As a kid I've been raised in Miami, Fl and my parents were Peruvian immigrants. I've been living in Peru for 10 years now (not by choice though) but that's another story. Getting back to the topic, during my childhood my parents would sometimes get into terrible arguments. My mother would proceed towards a verbal ranting with insults and my father would get physical.

 

- One time he literally hit her on her back with a belt in anger. She kept crying, telling him to stop while he kept yelling (in Spanish) ''Are you going to stop saying nonsense''. She had a couple belt welts on her back for a week or so. That was that and it was considered a private event between the 3 of us.

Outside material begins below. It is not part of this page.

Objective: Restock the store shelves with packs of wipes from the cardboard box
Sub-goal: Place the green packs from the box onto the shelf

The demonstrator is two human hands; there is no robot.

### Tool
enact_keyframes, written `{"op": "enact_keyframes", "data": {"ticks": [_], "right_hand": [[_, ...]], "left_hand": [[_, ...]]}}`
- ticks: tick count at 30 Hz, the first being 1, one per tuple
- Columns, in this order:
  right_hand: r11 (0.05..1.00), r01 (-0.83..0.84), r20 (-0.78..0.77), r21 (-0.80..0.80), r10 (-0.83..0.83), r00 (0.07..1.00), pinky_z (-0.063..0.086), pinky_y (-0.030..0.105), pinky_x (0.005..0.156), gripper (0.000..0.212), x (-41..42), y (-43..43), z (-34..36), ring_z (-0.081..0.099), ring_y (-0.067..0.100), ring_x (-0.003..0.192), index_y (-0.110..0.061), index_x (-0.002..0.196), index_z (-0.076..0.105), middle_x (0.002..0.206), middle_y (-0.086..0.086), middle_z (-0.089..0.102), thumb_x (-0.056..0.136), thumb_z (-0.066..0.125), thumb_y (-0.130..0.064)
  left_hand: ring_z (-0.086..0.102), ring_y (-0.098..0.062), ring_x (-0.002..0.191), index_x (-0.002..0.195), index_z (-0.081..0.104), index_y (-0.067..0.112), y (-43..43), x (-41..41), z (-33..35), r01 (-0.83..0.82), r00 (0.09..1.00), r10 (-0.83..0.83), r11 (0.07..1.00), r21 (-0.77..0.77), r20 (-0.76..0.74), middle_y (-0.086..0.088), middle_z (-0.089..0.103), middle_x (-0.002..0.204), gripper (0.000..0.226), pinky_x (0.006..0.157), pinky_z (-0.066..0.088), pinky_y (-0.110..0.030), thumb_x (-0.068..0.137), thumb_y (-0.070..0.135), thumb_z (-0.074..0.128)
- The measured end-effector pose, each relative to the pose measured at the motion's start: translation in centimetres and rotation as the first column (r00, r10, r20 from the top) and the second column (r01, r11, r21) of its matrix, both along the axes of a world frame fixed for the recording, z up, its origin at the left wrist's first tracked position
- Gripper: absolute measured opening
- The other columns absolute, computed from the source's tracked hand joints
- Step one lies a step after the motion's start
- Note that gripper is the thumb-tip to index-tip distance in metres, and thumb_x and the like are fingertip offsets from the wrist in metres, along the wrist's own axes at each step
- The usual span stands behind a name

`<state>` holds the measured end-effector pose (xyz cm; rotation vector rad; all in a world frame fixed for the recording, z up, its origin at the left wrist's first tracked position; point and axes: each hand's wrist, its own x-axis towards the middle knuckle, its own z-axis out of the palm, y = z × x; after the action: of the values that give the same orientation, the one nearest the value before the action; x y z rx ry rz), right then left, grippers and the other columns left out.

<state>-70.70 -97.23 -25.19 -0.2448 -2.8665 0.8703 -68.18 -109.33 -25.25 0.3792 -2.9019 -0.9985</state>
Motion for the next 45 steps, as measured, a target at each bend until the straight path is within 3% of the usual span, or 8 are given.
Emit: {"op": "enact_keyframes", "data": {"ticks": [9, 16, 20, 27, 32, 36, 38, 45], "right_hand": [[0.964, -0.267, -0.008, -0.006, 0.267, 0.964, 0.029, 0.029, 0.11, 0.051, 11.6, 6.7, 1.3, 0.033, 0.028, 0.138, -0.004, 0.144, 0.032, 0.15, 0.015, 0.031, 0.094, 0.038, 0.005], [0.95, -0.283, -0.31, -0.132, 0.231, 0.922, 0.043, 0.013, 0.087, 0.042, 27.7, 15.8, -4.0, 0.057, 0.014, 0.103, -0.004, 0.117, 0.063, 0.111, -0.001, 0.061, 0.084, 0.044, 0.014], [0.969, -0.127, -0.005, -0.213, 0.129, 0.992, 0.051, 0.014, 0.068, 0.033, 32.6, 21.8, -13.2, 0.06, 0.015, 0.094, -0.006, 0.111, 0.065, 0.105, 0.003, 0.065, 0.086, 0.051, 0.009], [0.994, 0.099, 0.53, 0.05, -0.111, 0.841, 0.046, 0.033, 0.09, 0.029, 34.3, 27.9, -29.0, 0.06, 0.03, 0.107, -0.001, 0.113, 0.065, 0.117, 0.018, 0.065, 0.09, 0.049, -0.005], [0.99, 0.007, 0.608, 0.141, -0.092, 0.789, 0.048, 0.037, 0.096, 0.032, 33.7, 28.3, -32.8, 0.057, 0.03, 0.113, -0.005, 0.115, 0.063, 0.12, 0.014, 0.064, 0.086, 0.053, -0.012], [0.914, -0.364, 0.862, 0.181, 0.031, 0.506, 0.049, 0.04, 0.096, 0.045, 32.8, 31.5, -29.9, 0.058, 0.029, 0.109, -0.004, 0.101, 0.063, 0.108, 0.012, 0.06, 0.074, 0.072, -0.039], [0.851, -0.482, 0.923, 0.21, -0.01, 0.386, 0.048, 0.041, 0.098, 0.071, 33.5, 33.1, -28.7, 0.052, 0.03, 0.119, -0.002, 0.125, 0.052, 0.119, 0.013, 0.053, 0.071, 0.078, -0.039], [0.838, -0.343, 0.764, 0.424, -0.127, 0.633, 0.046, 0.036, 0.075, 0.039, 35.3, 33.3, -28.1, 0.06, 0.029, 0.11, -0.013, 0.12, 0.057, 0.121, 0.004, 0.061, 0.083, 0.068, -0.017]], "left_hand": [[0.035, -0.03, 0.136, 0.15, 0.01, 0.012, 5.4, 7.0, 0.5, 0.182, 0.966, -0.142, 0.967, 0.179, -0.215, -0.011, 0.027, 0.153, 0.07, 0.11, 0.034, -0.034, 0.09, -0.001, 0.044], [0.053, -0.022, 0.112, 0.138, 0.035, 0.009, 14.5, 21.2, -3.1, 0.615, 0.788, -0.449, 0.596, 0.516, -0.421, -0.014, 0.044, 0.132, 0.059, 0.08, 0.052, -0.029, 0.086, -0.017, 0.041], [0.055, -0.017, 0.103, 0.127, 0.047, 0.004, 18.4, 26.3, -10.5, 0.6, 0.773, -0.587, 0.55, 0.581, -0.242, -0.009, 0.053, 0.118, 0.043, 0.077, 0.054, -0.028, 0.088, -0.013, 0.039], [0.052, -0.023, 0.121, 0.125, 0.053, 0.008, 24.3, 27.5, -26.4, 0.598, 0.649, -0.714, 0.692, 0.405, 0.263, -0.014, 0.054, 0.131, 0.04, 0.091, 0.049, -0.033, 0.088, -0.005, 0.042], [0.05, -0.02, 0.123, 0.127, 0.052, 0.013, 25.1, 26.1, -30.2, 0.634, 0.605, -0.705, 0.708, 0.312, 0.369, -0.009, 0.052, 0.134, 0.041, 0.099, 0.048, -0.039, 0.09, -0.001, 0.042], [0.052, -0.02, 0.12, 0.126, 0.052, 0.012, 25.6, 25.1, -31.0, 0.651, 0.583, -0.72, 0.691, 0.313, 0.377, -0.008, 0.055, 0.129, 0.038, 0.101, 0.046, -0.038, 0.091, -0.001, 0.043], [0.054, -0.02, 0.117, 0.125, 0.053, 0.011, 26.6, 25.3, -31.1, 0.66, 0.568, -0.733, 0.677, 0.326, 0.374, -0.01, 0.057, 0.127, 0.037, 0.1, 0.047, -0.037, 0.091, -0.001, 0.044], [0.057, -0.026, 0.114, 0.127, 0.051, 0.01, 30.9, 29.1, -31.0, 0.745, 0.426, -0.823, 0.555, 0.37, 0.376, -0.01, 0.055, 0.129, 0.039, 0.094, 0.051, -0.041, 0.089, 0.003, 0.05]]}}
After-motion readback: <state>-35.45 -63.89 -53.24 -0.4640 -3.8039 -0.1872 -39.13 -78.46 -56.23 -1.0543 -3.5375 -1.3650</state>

My brother wasn't born at the time.

 

- Another time (I was in 4th grade and it was the day before Halloween), he smacked her on the bottocks with his heavy sandal a bunch of times for the same reason. She was flying into a verbal ranting, he kept yelling at her to shut up, she didn't and he reacted physically. One whole side of her bottom was purple and swollen. That was it for the day and the following day, my parents acted like nothing happened and they still celebrated Halloween with me.

 

A couple other incidents where he started dragging her my the hair, hit her with a very small basket over the head, shoving her, or smacking her bottom with his hands for the same reason: He wanted her to shup up (don't insult him nor yell) during arguments and would give her 3 warning before getting physically with her.

 

Needlees to say I believe there is never an excuse to get physical with anyone unless it's a deadly (life-death) situation or you're sparring in self-defense classes. No one deserves to get hit just because you don't like the words they're saying. Honestly though was that normal even during my time to hit a wife with a belt or any household objects just because ''oh she has a bad temper, is back-talking, keeps contradicting me''???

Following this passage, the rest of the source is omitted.